I know the size of the square plane, and the rotation in each axis in degrees from its center point (as dictated by the P5 sliders).

I want to calculate the coordinates (x, y, z) of the four vertices of this square plane, given known values for rotation.

This is my P5 sketch.

https://editor.p5js.org/inglog/sketches/HsMUb8UPA

I want to use these coordinates to create an equation for the plane, in the form ax+by+cz+d=0

Once I have the vertices of the square, I will use this calculator to get the equation of the plane: https://keisan.casio.com/exec/system/1223596129)

Any advice on how to calculate the coordinates of the vertices of the plane, given a known rotation about its center point?

Is this related to conversion between Cylindrical and Cartesian Coordinates? I also wonder if this answer is connected to the solution (Rotating vertices about point)

Thank you in advance for reading through.

Solution

  • Since there is a unique plane that goes through a given set of 3 (noncollinear) points, you don't need the vertices of the square in order to find an equation for the plane. You just need 3 random points on the plane.

    Answer:

    A = (0, slider.value(), 0)
B = (1, slider.value(), 0)
C = (0, slider.value() - sin(slider2.value()), cos(slider2.value()))

    From here, you can get the plane equation as they describe on the site you gave:

    AB = (1, 0, 0)
AC = (0, -sin, cos)
AB x AC = (0, -cos, -sin)

    Equation:

    0x - cos(slider2.value())*y - sin(slider2.value())*z + cos(slider2.value())*slider.value() = 0

    simplifies to

    cos(slider2.value())*(y - slider.value()) + sin(slider2.value())*z = 0

    or

    z = (slider.value() - y)/tan(slider2.value())

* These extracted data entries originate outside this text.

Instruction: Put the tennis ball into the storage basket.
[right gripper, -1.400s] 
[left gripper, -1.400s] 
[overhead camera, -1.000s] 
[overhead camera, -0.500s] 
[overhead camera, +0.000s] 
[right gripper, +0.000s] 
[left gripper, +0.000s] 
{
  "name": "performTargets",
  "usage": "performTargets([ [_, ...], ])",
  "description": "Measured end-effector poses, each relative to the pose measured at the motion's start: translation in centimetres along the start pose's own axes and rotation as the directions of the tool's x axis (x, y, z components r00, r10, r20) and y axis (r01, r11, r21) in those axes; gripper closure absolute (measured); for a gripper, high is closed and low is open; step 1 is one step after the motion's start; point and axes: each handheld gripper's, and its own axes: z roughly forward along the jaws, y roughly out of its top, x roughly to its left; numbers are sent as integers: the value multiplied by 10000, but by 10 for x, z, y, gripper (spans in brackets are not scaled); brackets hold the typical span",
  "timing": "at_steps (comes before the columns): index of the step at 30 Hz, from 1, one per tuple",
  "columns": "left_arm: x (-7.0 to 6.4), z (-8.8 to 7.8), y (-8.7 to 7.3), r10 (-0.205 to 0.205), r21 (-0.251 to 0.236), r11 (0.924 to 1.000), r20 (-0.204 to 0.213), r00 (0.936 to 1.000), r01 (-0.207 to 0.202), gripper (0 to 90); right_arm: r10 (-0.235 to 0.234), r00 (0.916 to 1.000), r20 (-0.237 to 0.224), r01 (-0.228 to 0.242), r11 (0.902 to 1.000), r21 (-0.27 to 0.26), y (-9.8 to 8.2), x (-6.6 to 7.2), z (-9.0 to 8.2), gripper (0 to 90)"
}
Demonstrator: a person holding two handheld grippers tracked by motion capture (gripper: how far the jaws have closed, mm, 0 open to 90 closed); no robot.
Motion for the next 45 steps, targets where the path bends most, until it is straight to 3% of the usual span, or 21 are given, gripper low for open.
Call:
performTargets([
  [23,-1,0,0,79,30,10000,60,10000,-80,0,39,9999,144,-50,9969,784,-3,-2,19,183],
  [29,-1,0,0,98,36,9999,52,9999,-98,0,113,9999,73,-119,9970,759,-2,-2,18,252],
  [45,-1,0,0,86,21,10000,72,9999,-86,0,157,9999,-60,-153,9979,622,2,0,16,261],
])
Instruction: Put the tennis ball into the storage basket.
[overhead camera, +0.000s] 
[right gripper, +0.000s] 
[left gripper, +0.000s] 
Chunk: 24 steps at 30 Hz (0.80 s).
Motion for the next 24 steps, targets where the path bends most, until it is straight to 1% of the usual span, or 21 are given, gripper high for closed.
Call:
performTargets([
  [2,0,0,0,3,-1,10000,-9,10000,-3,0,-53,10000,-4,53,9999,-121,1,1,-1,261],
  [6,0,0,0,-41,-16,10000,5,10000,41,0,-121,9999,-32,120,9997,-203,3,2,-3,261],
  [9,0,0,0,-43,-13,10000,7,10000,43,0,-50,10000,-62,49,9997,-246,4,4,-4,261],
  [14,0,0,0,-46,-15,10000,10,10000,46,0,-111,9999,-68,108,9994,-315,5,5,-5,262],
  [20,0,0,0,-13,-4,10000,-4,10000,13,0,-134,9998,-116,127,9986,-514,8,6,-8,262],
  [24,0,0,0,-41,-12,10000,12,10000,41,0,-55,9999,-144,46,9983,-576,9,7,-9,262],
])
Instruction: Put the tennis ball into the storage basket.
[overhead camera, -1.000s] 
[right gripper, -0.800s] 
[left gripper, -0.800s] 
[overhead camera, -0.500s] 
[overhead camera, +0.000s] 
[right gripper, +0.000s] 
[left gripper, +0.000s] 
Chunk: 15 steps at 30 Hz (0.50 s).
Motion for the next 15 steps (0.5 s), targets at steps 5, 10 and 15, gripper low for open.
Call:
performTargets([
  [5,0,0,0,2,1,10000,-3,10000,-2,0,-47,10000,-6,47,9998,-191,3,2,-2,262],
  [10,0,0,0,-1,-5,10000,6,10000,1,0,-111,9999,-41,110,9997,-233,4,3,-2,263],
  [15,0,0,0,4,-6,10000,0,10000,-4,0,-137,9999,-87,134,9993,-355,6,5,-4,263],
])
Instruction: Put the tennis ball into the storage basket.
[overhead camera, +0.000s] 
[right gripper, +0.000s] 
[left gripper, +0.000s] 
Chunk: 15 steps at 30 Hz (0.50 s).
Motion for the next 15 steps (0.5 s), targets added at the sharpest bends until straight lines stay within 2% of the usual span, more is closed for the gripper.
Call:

    I'm about 99.9% sure this is the right equation. I used it to overlay points on the plane in your program, and it looked right.

    How I got the three points:

    We know that there will be one point at the center, which is on the y-axis. At this point, x=z=0 and y=slider.value(). So that is point A: (0, slider.value(), 0).

    We also know that the plane intersects the xy-plane in the line defined by y=slider.value(). So point B can be any point on this line, let's arbitrarily pick (1, slider.value(), 0).

    The third point is the hardest, since we can't have z=0, and we have to consider the angle. Starting at the center, let's walk one unit along the plane, keeping x=0 and moving in the positive z direction. It's hard to convey that point over text, but this is a classic unit circle problem: x=0, and y, z are on a unit circle centered at point A: C = (0, slider.value() - sin(slider2.value()), cos(slider2.value())).